Şimdi gelelim ÖZELLİKLE şiirde ANLATIM TEKNİKLERİ’ne… Buraya GENÇ ŞAİRLERİMİZİN DİKKATLERİNİ ÇEKMEK istiyorum.
Şimdi bakın, ressamın birisi galerinin içine yüzlerce tabloyu asmış, sergilemiş. İnsanlar kuyrukta. Her bir resme bakıp, inceleyip geçiyorlar. Ama o tabloların içinde birisi var ki, üzerinde HİÇ BİR ÇİZGİ VE RENK YOK. Sırayla gelen insanlar “bu BOŞ tabloyu niye koymuş ki buraya” diyorlar, ama, tablonun önünde kalabalık yığılmış. Ressam koşmuş, gelmiş. Meraklı insanlar sormuşlar. “ Bu boş tabloyu buraya niye koydunuz? Hem de en pahalı fiyatı yazmışsınız? ! ” demişler. Ressam gülümsemiş. “Siz bu tabloda bir şey göremiyor musunuz? ” diye sormuş. Herkes, hep bir ağızdan “Yok, bi şey yok ki! ” demişler.

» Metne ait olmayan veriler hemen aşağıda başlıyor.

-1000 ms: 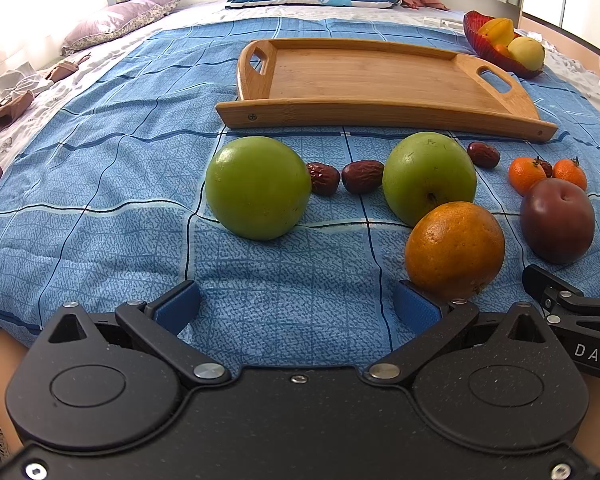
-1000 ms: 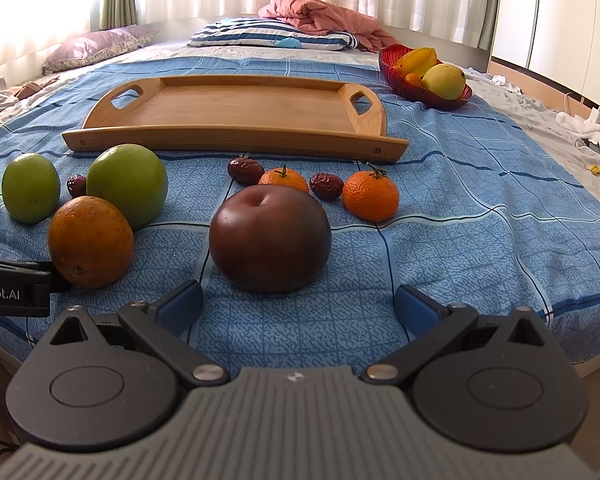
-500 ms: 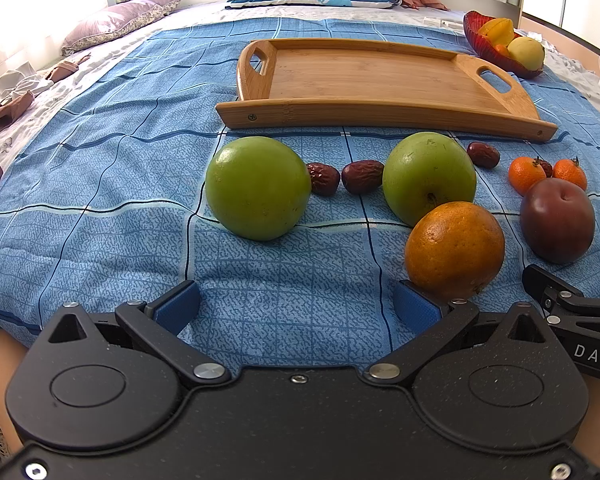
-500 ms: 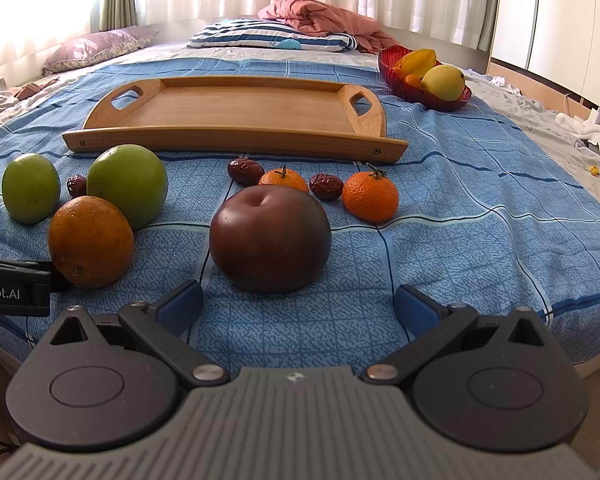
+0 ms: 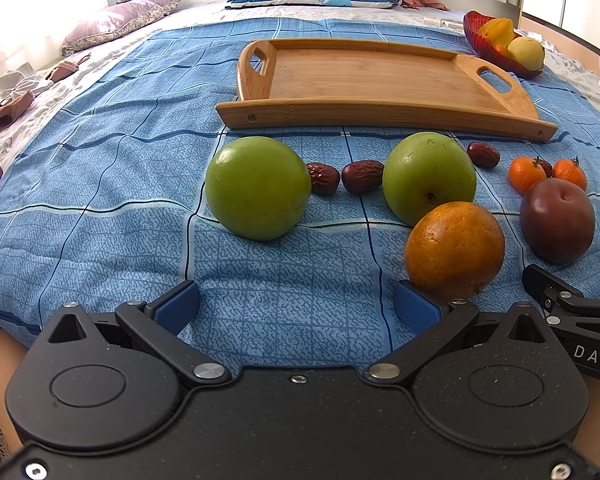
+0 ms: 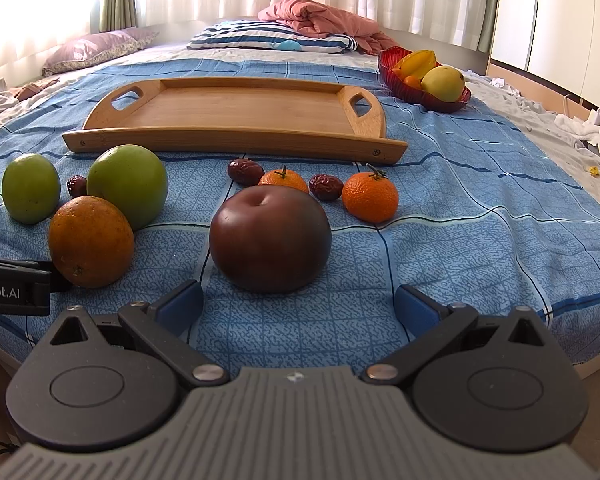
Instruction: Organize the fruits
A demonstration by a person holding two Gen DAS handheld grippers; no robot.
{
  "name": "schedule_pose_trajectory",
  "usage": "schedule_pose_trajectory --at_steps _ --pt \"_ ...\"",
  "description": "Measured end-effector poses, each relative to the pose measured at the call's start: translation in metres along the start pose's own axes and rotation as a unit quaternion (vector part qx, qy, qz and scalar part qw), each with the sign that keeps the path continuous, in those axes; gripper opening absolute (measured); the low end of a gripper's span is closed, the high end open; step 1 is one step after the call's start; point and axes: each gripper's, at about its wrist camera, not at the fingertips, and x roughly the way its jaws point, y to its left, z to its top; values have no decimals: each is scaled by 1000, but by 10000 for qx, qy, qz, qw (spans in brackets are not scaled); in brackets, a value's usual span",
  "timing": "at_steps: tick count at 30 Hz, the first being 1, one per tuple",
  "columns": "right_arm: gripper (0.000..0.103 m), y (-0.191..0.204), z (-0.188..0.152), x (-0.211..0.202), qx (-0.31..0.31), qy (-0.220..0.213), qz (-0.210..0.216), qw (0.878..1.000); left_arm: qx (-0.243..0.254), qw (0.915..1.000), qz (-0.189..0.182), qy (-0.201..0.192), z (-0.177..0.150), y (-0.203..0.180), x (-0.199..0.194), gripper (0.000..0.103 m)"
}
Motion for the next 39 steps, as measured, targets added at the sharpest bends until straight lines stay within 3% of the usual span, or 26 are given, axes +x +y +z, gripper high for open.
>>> schedule_pose_trajectory --at_steps 23,29,39 --pt "103 -1 -4 -1 -9 -155 30 9999 25 9997 -86 -245 -1 3 -3 103" --pt "103 -4 -7 -3 4 -267 129 9996 49 9991 -27 -416 -4 0 -9 103" --pt "102 -10 -9 -7 19 -509 292 9983 213 9960 -295 -818 -3 -2 -30 103"
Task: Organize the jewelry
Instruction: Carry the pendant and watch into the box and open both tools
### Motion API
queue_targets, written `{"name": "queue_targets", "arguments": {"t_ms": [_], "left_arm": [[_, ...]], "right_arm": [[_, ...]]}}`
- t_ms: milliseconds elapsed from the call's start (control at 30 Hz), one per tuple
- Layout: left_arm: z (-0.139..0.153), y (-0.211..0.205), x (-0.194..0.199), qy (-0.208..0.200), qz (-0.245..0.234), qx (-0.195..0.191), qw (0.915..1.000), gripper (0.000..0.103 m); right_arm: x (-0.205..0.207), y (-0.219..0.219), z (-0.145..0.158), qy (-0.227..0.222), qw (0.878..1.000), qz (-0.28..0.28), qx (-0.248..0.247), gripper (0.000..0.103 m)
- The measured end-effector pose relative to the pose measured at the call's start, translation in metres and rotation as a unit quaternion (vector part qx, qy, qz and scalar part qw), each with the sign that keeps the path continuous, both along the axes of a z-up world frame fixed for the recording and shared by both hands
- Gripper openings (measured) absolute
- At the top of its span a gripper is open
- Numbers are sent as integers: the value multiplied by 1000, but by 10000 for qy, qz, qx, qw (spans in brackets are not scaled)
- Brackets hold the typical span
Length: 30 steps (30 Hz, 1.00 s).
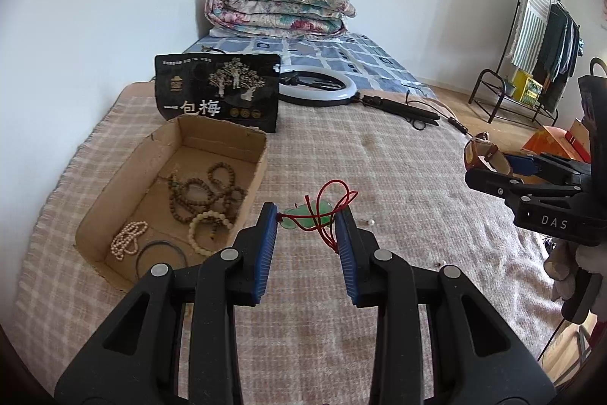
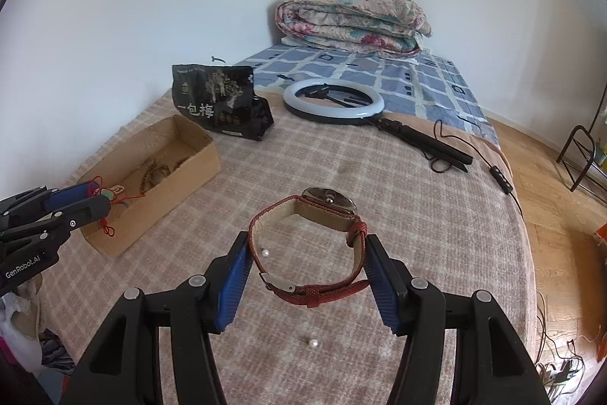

Ressam başlamış anlatmaya, “ bakın burada dedemin diktiği bir ağaç var. Dalda bir kuş, altında bir tilki ve orada şu yan tarafta da ben uzanmış yatıyorum” nasıl göremezsiniz? Kalabalık, “hani yok görünmüyor” demişler. Ressam, “Ben uyurken, daldaki kuşu zalim bir avcı gelip vurdu. Onu tilki yedi ve gitti. Zalim avcı, sonra baltasını çıkarıp ağacı parçaladı. Hayal-meyal GÖRDÜM OLAYLARI” Kalabalık hep bir ağızdan “Eeee sonra? Sonra? ” demiş. Ressam, “o zalim avcı parçaladığı ağacı alıp götürdü. O ağacı götürdükten sonra da ben uyandım, evime çekip gittim” demiş. Ve eklemiş kalabalık demek ki “geriye hiçbir şey kalmadı işte.” Kalabalık şaşırmış. Ressam, demiş onlara, BAKMAKLA GÖRMEK ARASINDA FARK VARDIR.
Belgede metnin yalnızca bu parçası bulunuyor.